Keep the images out while you retype all of the data exactly.

----------

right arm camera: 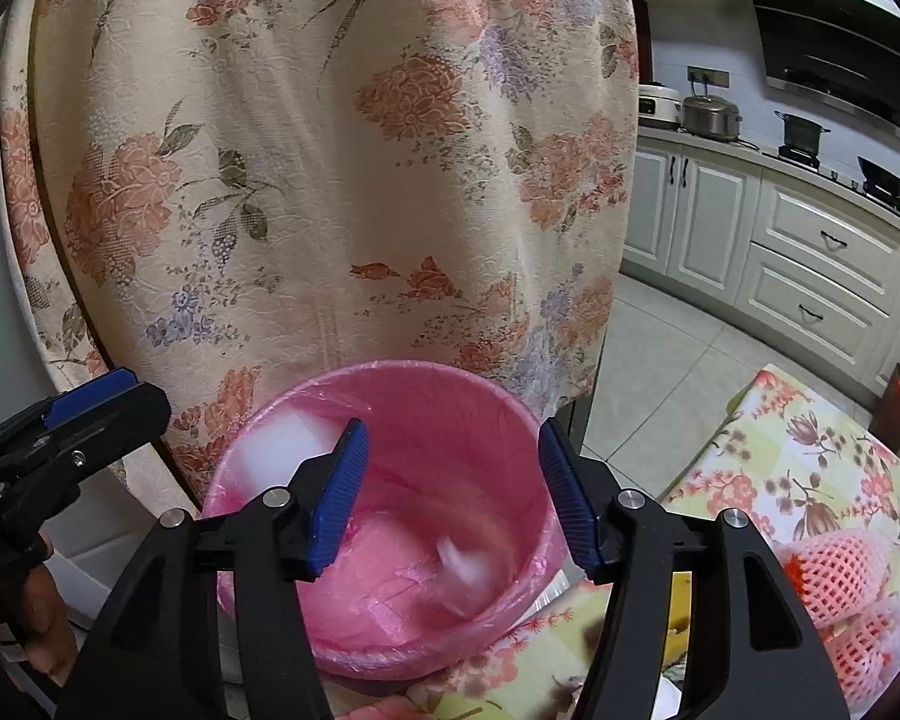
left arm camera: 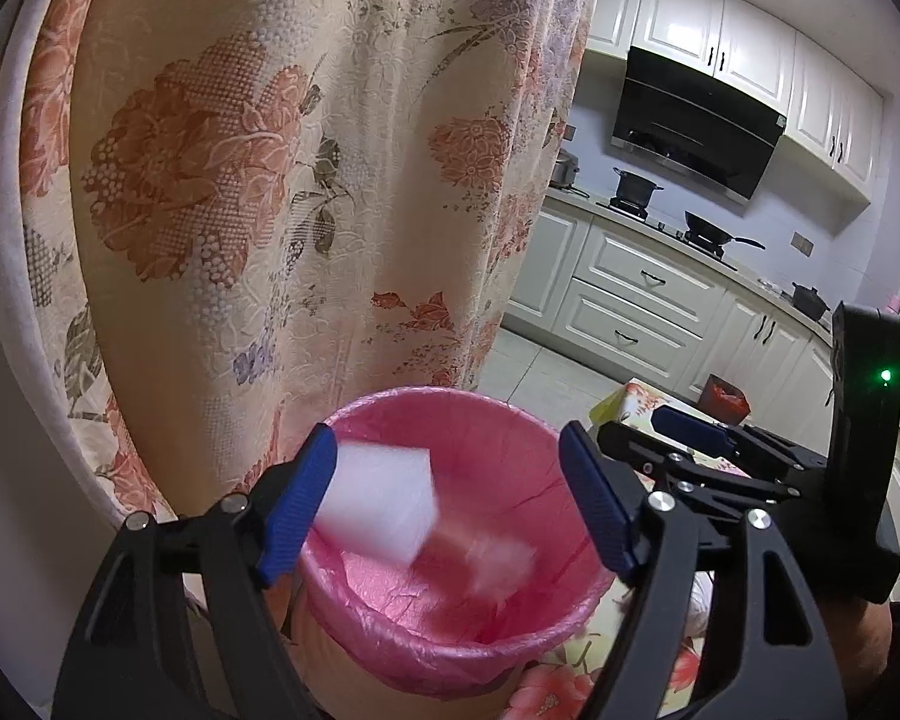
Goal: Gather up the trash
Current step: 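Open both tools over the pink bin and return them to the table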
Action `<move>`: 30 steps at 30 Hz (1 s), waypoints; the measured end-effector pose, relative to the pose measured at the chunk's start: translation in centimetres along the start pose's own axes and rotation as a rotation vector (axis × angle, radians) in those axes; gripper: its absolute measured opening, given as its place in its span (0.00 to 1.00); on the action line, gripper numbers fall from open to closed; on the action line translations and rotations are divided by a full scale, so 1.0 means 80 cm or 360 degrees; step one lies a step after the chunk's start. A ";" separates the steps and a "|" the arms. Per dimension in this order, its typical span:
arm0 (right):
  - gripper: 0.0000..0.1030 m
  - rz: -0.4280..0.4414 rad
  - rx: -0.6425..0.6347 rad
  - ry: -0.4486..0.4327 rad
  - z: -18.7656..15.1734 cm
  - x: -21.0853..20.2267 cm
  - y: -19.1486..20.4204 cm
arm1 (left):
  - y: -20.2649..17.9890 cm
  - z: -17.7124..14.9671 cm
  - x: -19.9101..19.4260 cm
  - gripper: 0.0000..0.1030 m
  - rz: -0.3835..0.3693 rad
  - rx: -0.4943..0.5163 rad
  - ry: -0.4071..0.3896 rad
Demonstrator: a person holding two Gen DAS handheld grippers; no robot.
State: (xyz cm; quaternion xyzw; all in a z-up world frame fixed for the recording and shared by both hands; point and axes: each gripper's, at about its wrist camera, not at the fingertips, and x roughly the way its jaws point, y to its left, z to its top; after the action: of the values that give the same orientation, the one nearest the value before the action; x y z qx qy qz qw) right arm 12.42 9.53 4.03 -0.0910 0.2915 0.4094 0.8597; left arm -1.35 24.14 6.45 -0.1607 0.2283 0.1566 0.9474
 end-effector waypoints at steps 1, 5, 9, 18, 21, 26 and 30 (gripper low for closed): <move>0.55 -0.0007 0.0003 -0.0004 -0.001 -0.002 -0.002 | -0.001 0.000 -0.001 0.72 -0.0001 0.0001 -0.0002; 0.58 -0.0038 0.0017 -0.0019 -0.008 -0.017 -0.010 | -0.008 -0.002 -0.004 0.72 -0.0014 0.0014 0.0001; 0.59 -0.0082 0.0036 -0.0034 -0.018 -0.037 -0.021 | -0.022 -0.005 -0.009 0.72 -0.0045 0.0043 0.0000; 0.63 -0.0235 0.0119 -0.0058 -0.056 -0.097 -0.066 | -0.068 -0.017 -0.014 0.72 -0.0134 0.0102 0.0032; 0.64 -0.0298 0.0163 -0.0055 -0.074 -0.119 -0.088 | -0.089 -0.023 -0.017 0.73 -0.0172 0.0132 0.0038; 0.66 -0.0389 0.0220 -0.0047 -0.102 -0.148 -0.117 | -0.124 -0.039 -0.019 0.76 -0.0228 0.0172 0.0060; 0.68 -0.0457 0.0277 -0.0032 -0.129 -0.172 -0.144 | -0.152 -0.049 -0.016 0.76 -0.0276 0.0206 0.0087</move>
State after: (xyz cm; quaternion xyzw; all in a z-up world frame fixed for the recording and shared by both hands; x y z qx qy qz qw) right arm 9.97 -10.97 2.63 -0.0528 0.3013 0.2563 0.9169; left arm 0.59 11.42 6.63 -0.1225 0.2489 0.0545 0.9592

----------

- Response to this task:
right arm camera: 
left arm camera: 
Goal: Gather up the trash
Current step: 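Open both tools over the pink bin and return them to the table
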Action `<move>`: 30 steps at 30 Hz (1 s), waypoints; the measured end-effector pose, relative to the pose measured at the chunk's start: translation in centimetres along the start pose's own axes and rotation as a rotation vector (axis × angle, radians) in those axes; gripper: its absolute measured opening, given as its place in its span (0.00 to 1.00); on the action line, gripper numbers fall from open to closed; on the action line translations and rotations are divided by a full scale, so 1.0 means 80 cm or 360 degrees; step one lies a step after the chunk's start. A ";" separates the steps and a "|" the arms. Per dimension in this order, its typical span:
arm0 (right):
  - gripper: 0.0000..0.1030 m
  - rz: -0.4280..0.4414 rad
  - rx: -0.6425..0.6347 rad
  - ry: -0.4486..0.4327 rad
  - z: -18.7656..15.1734 cm
  - x: -21.0853..20.2267 cm
  - y: -19.1486..20.4204 cm
arm1 (left):
  - y: -20.2649..17.9890 cm
  - z: -17.7124..14.9671 cm
  - x: -19.9101..19.4260 cm
  - gripper: 0.0000..0.1030 m
  - rz: -0.3835..0.3693 rad
  - rx: -0.4943..0.5163 rad
  - ry: -0.4071..0.3896 rad
Demonstrator: a person holding two Gen DAS handheld grippers; no robot.
State: (xyz cm; quaternion xyzw; all in a z-up world frame fixed for the recording and shared by both hands; point and axes: each gripper's, at about its wrist camera, not at the fingertips, and x roughly the way its jaws point, y to its left, z to its top; after the action: of the values that give the same orientation, the one nearest the value before the action; x y z qx qy qz qw) right arm 12.42 9.53 4.03 -0.0910 0.2915 0.4094 0.8597; left arm -1.35 24.14 6.45 -0.1607 0.2283 0.1566 0.9474
 end-effector waypoints at steps 1, 5, 9, 18, 21, 26 and 30 (gripper low for closed): <move>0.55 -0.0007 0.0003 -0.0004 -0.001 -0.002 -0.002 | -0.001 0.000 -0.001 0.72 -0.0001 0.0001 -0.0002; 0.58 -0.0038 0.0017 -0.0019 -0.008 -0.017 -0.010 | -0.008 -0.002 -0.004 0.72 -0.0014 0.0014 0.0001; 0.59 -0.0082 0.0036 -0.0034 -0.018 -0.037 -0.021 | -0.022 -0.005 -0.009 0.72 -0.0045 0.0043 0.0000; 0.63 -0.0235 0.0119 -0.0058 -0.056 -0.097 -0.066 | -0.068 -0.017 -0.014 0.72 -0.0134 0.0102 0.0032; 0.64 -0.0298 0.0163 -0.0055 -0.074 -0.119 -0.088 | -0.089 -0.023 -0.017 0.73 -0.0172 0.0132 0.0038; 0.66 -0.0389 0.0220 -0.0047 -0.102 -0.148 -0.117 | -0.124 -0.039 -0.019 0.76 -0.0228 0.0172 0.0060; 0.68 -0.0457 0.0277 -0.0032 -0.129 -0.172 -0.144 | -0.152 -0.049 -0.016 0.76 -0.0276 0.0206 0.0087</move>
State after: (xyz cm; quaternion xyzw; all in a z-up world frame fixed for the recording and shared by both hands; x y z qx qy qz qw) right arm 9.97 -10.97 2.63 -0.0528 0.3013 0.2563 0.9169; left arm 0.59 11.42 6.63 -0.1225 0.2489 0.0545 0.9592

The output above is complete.